CKDG-FM
- Montreal, Quebec; Canada;
- Frequency: 105.1 MHz
- Branding: 105.1 Mike FM

Programming
- Format: Multilingual

Ownership
- Owner: Groupe CHCR Inc.

History
- First air date: April 17, 2004

Technical information
- Class: A
- ERP: 524 watts
- HAAT: 197.4 metres (648 ft)

Links
- Website: mikefm.ca

= CKDG-FM =

Multicultural radio station in Montreal

CKDG-FM is a radio station located in Montreal, Quebec, Canada. Owned and operated by Groupe CHCR Inc. (formerly Canadian Hellenic Cable Radio), it broadcasts on 105.1 MHz using a directional antenna with an average effective radiated power of 524 watts (class A).

The station broadcasts a multilingual format; on weekdays, the station broadcasts English-language morning and afternoon drive time programming focusing on classic hits music, while the remainder of its schedule is devoted to ethnic programs. Per its CRTC license, 60% of its programming must be ethnic programming, at least half of its programming must be in languages other than French and English, and it must carry programming that serves at least eight different cultural groups in at least six languages.

==History==
The station was previously known as CHCR when it was on closed circuit cable for decades, before moving to full-fledged over the air FM in early 2004. The station received CRTC approval in 2003 to operate a new ethnic FM radio station in Montreal.

In 2009, the company received approval for a second station, CKIN-FM; this station would air a similar format to CKDG, but with its mainstream programming being in French instead. The station would later be sold to CINA Media Group in 2015.

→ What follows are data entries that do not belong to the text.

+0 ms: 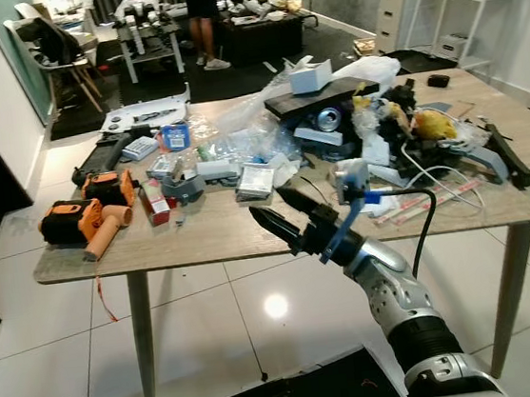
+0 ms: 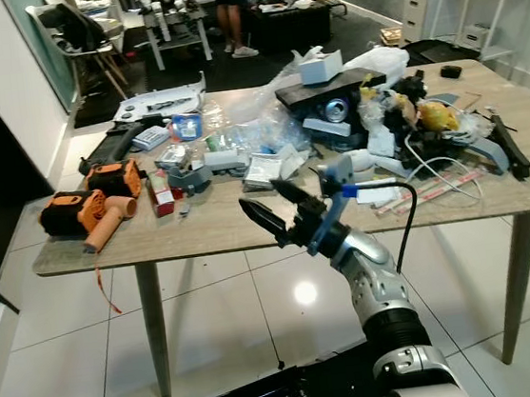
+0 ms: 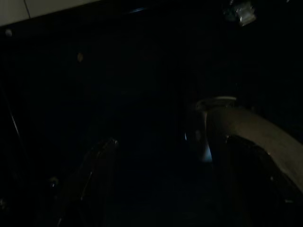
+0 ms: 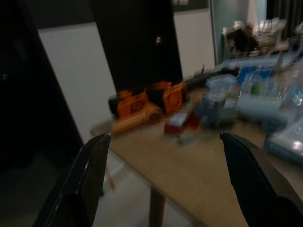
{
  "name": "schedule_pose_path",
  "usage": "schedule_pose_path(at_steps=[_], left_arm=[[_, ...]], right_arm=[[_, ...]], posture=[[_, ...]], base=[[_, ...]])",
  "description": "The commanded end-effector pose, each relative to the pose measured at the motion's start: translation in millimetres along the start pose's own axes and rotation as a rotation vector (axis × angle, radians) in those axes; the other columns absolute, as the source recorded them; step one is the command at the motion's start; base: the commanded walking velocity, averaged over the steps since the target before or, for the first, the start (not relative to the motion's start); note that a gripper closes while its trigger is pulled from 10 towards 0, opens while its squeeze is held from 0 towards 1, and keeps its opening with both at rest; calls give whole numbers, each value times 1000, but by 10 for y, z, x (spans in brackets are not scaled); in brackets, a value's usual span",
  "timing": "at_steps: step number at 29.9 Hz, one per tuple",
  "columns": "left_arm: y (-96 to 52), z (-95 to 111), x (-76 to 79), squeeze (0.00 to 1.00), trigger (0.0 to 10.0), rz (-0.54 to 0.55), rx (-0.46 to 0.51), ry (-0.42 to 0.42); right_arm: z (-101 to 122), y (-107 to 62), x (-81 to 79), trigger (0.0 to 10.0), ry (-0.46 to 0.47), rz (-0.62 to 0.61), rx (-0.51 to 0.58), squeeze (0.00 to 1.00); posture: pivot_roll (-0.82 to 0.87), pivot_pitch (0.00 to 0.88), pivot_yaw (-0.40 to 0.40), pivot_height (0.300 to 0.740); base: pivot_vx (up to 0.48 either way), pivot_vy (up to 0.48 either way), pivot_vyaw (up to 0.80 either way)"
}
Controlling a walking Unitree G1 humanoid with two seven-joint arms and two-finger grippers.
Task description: Picking trash to rubbish bin
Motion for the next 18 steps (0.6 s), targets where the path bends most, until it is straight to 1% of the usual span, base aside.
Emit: schedule_pose_path(at_steps=[1,2,3,4,8,9,14,16,18], left_arm=[[-12,-98,24,0,10000,-1,-21,-14],[-12,-98,24,0,10000,-1,-21,-14],[-13,-107,25,0,10000,-1,-23,-16],[-21,-159,33,0,10000,0,-36,-18],[-27,-198,39,0,10000,1,-46,-22],[-26,-202,46,0,10000,-1,-47,-24],[-30,-230,60,0,10000,-5,-53,-26],[-41,-286,63,0,10000,-6,-68,-22],[-44,-299,61,0,10000,-6,-72,-20]], right_arm=[[-73,-19,-26,10000,-39,-6,-58,0],[-73,-19,-26,10000,-39,-6,-58,0],[-116,-22,-48,10000,-61,-5,-90,0],[-182,-10,-53,10000,-81,-15,-114,0],[-185,20,-25,10000,-82,-33,-97,0],[-169,32,11,10000,-105,-54,-94,0],[-119,39,11,10000,-108,-55,-77,0],[-94,40,8,10000,-121,-58,-78,0],[-86,41,11,10000,-124,-60,-77,0]], posture=[[-111,142,35,740],[-111,142,35,740],[-111,142,35,740],[-113,146,32,740],[-113,146,32,740],[-112,150,31,740],[-112,147,31,740],[-118,142,30,740],[-118,142,30,740]], base=[[262,0,0],[262,0,0],[266,0,0],[270,0,0],[270,0,0],[274,0,794],[272,0,786],[274,0,781],[274,0,781]])
Point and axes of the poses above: a point about 5 cm out from each wrist's last joint towards the gripper, its own y axis pointing out of the wrist towards the gripper, its own z axis along the axis of the wrist's last joint, x = y × z, the point moved 6 cm from there along y, pointing out of the wrist towards the gripper, and after that the axes turned 10 degrees about y, right-handed, at the moved point
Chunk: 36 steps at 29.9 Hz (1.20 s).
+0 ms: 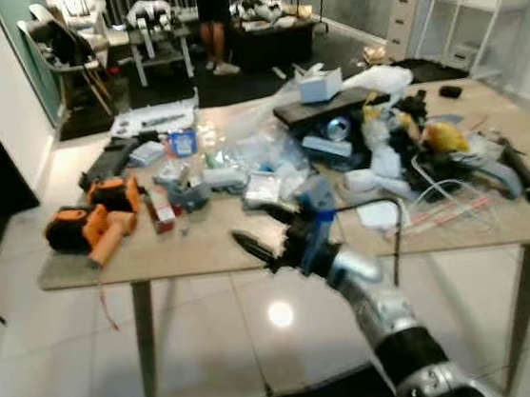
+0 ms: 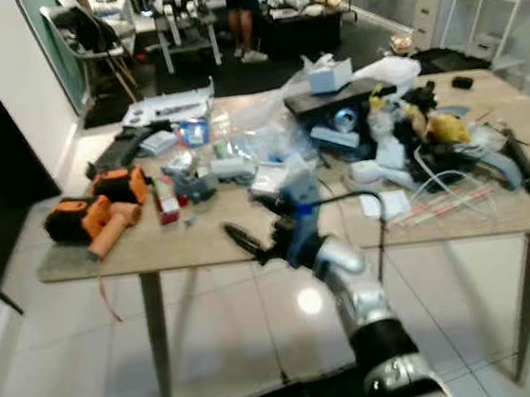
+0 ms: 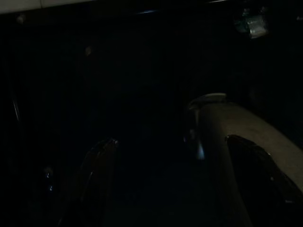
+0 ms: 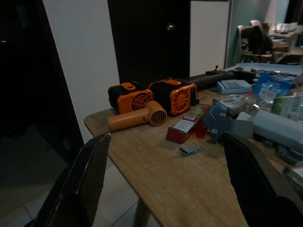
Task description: Picking trash to rubbish bin
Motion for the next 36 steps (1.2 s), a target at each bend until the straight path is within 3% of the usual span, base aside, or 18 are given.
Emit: schedule_pose_path(at_steps=[1,7,13,16,19,26,27,28,30,31,36], left_arm=[[-19,-153,26,0,10000,-5,-42,1],[-26,-179,16,0,10000,-3,-49,4],[-31,-211,21,0,10000,0,-57,4],[-31,-217,30,0,10000,-4,-58,2],[-32,-225,41,0,10000,-9,-59,4],[-40,-272,62,0,10000,-15,-66,6],[-44,-289,64,0,10000,-16,-68,6],[-54,-323,65,0,10000,-17,-72,3],[-62,-350,65,0,10000,-17,-74,1],[-74,-394,64,0,10000,-18,-80,-1],[-125,-553,57,0,10000,-23,-105,0]], right_arm=[[-43,-48,37,10000,3,-18,-12,0],[13,-33,126,10000,-14,-82,4,0],[44,-62,461,10000,-143,-287,-32,0],[43,-74,518,10000,-180,-319,-52,0],[47,-100,663,10000,-278,-408,-98,0],[161,-217,1041,10000,-342,-622,-136,0],[175,-240,1084,10000,-335,-639,-139,67],[204,-274,1140,10000,-326,-662,-139,851],[224,-295,1175,10000,-320,-678,-138,851],[251,-334,1230,10000,-297,-709,-131,1000],[278,-478,1386,10000,-230,-808,-117,1000]], posture=[[-118,142,30,740],[-118,142,30,740],[-115,134,28,740],[-115,134,28,740],[-111,142,30,740],[-89,158,32,740],[-78,169,32,740],[-68,183,32,740],[-66,187,32,740],[-60,198,34,740],[-42,239,41,740]], base=[[274,0,781],[277,0,130],[126,0,0],[0,0,0],[0,0,0],[0,0,0],[0,0,0],[0,0,0],[0,0,0],[0,0,0],[0,0,0]])
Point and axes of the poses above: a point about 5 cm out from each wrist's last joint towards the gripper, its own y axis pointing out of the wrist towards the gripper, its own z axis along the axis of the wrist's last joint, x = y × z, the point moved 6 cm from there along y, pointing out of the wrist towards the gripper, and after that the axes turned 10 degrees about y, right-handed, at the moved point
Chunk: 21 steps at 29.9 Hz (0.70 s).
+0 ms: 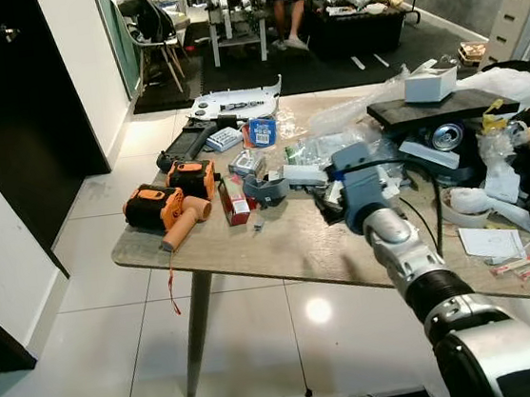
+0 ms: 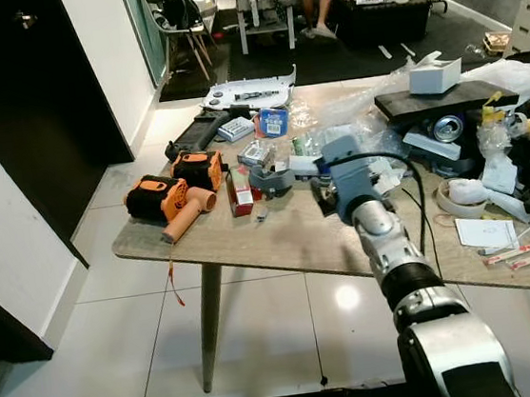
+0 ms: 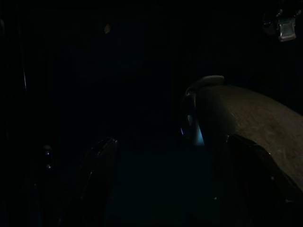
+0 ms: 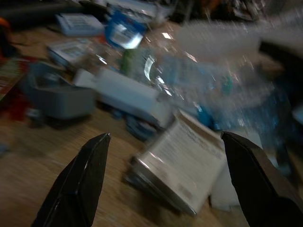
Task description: Picking trash to rubbish bin
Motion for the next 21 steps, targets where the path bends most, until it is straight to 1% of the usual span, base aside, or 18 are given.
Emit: schedule_pose_path(at_steps=[1,2,3,4,5,6,7,8,9,11,12,13,15,17,20,21], left_arm=[[-75,-343,28,0,10000,-20,-86,-1],[-75,-343,28,0,10000,-20,-86,-1],[-100,-419,25,0,10000,-21,-96,2],[-124,-477,10,0,10000,-21,-104,9],[-124,-477,10,0,10000,-21,-104,9],[-148,-523,-13,0,10000,-20,-107,13],[-148,-523,-13,0,10000,-20,-107,13],[-179,-578,-43,0,10000,-21,-109,22],[-186,-581,-53,0,10000,-25,-107,34],[-189,-579,-58,0,10000,-28,-105,43],[-193,-576,-64,0,10000,-31,-99,47],[-196,-572,-68,0,10000,-32,-95,49],[-205,-562,-69,0,10000,-45,-80,70],[-208,-532,-65,0,10000,-57,-60,89],[-208,-517,-65,0,10000,-59,-51,89],[-207,-504,-61,0,10000,-62,-43,91]], right_arm=[[-81,-10,112,10000,50,-53,-37,1000],[-81,-10,112,10000,50,-53,-37,1000],[-107,-19,150,10000,67,-69,-41,1000],[-138,-28,167,10000,94,-76,-49,663],[-138,-28,167,10000,94,-76,-49,663],[-169,-37,182,10000,114,-82,-56,0],[-169,-37,182,10000,114,-82,-56,0],[-195,-46,195,10000,139,-84,-60,0],[-181,-43,202,10000,153,-87,-56,0],[-170,-39,205,10000,164,-88,-52,0],[-142,-30,210,10000,171,-89,-46,0],[-123,-23,213,10000,174,-90,-42,0],[-37,7,204,10000,190,-88,-26,0],[65,45,192,10000,215,-93,-9,0],[107,58,196,10000,228,-99,-2,0],[161,76,199,10000,241,-106,6,0]], posture=[[-33,260,45,740],[-33,260,45,740],[-21,280,50,740],[-14,282,52,740],[-14,282,52,740],[-2,310,59,740],[-2,310,59,740],[7,329,65,740],[11,350,67,740],[11,350,67,740],[17,385,76,740],[17,385,76,740],[23,428,84,740],[25,438,86,740],[25,448,86,740],[25,450,86,740]], base=[[0,0,0],[0,0,0],[0,0,0],[0,0,0],[0,0,0],[0,0,0],[0,0,0],[0,0,0],[0,0,0],[0,0,0],[0,0,0],[0,0,0],[0,0,0],[0,0,0],[0,0,0],[0,0,0]])
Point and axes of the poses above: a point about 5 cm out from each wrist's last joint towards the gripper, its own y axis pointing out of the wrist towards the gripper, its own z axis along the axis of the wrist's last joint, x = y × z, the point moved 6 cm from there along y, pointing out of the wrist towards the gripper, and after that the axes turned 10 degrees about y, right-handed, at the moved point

In 2010, the CRTC renewed CKDG's license under an interim three-year term, citing a failure by the station to pay its mandatory contributions to Canadian content development, and imposing a condition requiring the contributions to be paid by August 2011.

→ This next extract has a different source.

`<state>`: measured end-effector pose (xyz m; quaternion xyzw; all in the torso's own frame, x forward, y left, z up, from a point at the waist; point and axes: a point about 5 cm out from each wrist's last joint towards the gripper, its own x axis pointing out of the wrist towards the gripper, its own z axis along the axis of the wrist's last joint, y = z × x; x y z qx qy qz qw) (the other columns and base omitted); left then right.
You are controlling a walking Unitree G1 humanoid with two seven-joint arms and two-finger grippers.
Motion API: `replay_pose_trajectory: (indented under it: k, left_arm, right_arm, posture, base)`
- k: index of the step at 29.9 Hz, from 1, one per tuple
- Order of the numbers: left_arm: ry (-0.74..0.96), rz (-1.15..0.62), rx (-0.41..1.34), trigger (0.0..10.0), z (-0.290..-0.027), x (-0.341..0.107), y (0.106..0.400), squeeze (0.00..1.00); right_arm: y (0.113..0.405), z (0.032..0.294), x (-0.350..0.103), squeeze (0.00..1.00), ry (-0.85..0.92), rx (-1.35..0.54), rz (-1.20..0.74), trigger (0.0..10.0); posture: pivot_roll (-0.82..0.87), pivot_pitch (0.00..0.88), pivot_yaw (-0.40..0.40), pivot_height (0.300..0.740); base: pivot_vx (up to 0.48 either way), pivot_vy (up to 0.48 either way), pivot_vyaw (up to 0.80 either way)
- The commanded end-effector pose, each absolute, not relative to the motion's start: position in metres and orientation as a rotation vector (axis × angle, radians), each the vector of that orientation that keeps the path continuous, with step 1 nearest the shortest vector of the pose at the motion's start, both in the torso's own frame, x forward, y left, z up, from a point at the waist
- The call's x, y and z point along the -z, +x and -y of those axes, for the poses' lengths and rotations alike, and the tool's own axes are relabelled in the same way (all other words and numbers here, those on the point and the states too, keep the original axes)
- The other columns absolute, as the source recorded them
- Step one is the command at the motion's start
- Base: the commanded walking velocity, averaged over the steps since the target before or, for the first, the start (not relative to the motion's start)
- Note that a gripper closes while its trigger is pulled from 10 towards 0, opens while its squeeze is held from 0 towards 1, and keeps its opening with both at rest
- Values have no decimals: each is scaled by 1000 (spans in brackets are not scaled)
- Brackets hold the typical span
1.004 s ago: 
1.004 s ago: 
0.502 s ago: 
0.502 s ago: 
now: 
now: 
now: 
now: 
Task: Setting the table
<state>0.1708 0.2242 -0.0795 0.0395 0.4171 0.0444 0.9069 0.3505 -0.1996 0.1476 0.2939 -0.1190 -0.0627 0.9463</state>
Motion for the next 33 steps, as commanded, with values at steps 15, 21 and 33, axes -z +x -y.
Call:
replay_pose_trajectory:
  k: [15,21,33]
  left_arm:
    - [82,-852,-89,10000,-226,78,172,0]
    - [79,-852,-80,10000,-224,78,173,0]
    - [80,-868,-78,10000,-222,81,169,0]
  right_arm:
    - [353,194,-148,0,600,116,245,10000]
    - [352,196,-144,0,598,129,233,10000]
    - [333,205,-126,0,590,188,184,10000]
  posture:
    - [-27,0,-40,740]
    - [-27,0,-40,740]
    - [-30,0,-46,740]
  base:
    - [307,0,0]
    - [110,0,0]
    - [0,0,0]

In 2013, the license was renewed for another three-year term for its failure to pay the contributions, and for not submitting annual returns to the CRTC in a timely manner.

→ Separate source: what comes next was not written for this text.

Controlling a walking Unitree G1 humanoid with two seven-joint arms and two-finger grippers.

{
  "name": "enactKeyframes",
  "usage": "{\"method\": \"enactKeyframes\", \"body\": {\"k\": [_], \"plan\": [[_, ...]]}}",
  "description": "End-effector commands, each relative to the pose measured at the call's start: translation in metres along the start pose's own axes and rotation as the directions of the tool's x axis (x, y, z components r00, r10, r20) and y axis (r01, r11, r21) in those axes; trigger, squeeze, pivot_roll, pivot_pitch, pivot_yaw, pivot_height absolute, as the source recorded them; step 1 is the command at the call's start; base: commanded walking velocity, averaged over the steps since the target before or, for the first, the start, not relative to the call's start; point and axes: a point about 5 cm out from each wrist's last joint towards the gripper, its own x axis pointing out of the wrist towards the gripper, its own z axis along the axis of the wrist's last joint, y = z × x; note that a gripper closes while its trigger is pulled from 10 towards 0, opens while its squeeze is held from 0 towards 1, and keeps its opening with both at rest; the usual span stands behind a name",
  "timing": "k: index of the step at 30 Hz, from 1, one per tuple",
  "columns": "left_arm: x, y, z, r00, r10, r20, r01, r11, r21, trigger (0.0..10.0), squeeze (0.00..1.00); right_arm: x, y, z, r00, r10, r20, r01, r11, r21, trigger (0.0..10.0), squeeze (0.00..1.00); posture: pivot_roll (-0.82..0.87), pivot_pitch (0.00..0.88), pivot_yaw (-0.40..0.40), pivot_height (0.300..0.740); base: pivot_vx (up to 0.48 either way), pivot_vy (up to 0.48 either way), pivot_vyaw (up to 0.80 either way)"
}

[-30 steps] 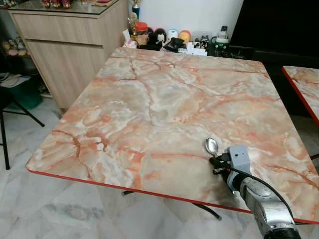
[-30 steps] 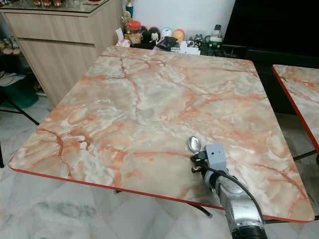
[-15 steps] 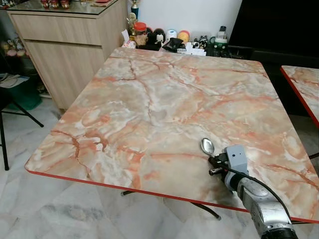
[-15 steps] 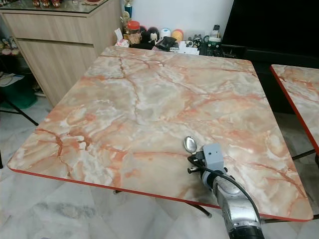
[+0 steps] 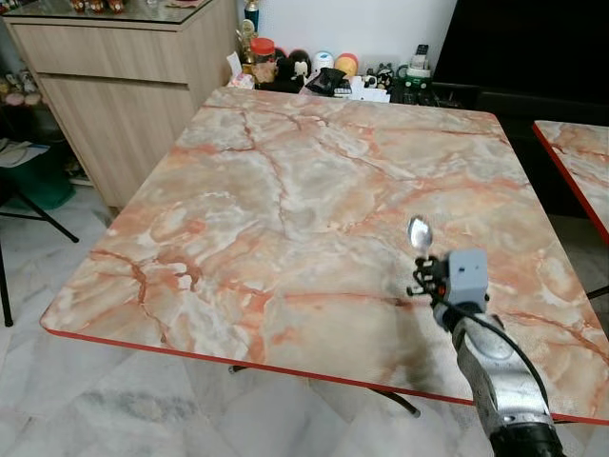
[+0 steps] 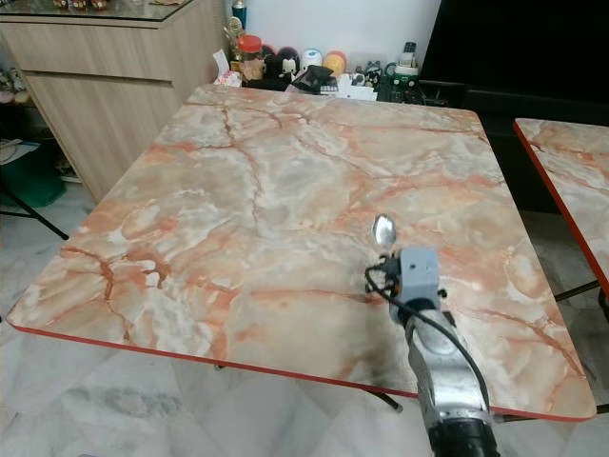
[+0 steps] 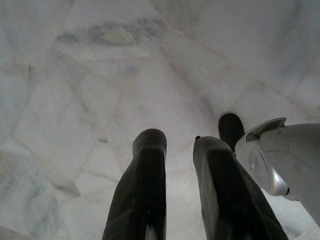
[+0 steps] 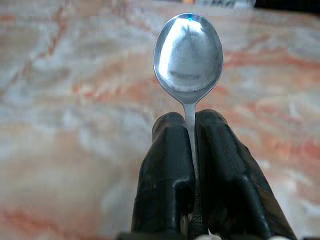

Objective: Setting the table

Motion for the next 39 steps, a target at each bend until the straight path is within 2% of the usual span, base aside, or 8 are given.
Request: {"method": "enactKeyframes", "body": {"k": [1, 5, 11, 14, 20, 27, 36, 39], "plan": [[-0.003, -0.001, -0.01, 0.999, 0.002, -0.037, -0.002, 1.0, -0.003, 10.0, 0.0, -0.001, -0.001, 0.009, 0.999, -0.022, 0.05, 0.021, 1.0, 0.014, 10.0, 0.0, 0.1, 0.145, -0.033, 0.74, 0.0, 0.0, 0.0], [-0.003, -0.003, -0.011, 0.999, 0.001, -0.039, -0.001, 1.0, 0.004, 10.0, 0.0, -0.002, -0.003, 0.016, 0.993, -0.052, 0.102, 0.055, 0.998, -0.027, 10.0, 0.0, 0.09, 0.146, -0.036, 0.74, 0.0, 0.0, 0.0], [-0.003, -0.003, -0.012, 0.999, 0.003, -0.045, -0.002, 1.0, 0.025, 10.0, 0.0, -0.004, -0.01, 0.028, 0.983, -0.086, 0.159, 0.09, 0.996, -0.018, 10.0, 0.0, 0.08, 0.143, -0.039, 0.74, 0.0, 0.0, 0.0], [-0.005, 0.007, -0.014, 0.999, 0.022, -0.044, -0.021, 0.999, 0.03, 10.0, 0.0, -0.005, -0.018, 0.041, 0.972, -0.099, 0.214, 0.108, 0.994, -0.031, 10.0, 0.0, 0.08, 0.127, -0.039, 0.74, 0.0, 0.0, 0.0], [-0.009, 0.023, -0.021, 0.995, 0.073, -0.065, -0.073, 0.997, 0.015, 10.0, 0.0, -0.007, -0.022, 0.044, 0.964, -0.109, 0.244, 0.119, 0.993, -0.027, 10.0, 0.0, 0.08, 0.11, -0.037, 0.74, 0.0, 0.0, 0.0], [-0.008, 0.018, -0.018, 0.997, 0.065, -0.047, -0.065, 0.998, 0.013, 10.0, 0.0, -0.007, -0.017, 0.048, 0.961, -0.097, 0.261, 0.105, 0.994, -0.016, 10.0, 0.0, 0.07, 0.076, -0.04, 0.74, 0.0, -0.311, 0.0], [-0.005, 0.013, -0.011, 0.998, 0.054, -0.033, -0.054, 0.999, 0.011, 10.0, 0.0, -0.006, -0.02, 0.058, 0.945, -0.107, 0.309, 0.109, 0.994, 0.01, 10.0, 0.0, 0.07, 0.044, -0.044, 0.74, 0.0, -0.48, 0.0], [-0.004, 0.012, -0.009, 0.998, 0.051, -0.029, -0.051, 0.999, 0.012, 10.0, 0.0, -0.006, -0.02, 0.062, 0.937, -0.111, 0.331, 0.113, 0.993, 0.014, 10.0, 0.0, 0.06, 0.029, -0.042, 0.74, 0.0, 0.0, -0.6]]}}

In 2016, the license was renewed for another three-year term, this time for insufficient broadcasting of Canadian music, and not sufficiently meeting its requirement to broadcast programming serving eight cultural groups (due to an erroneous classification of "English" and "French Québécois" as being cultural groups); the station's schedule had been amended in late-2015 to address this issue.

On April 1, 2024, former CTV Montreal entertainment reporter Mose Persico (who had been laid off due to cuts by Bell Media) became the station's new afternoon host.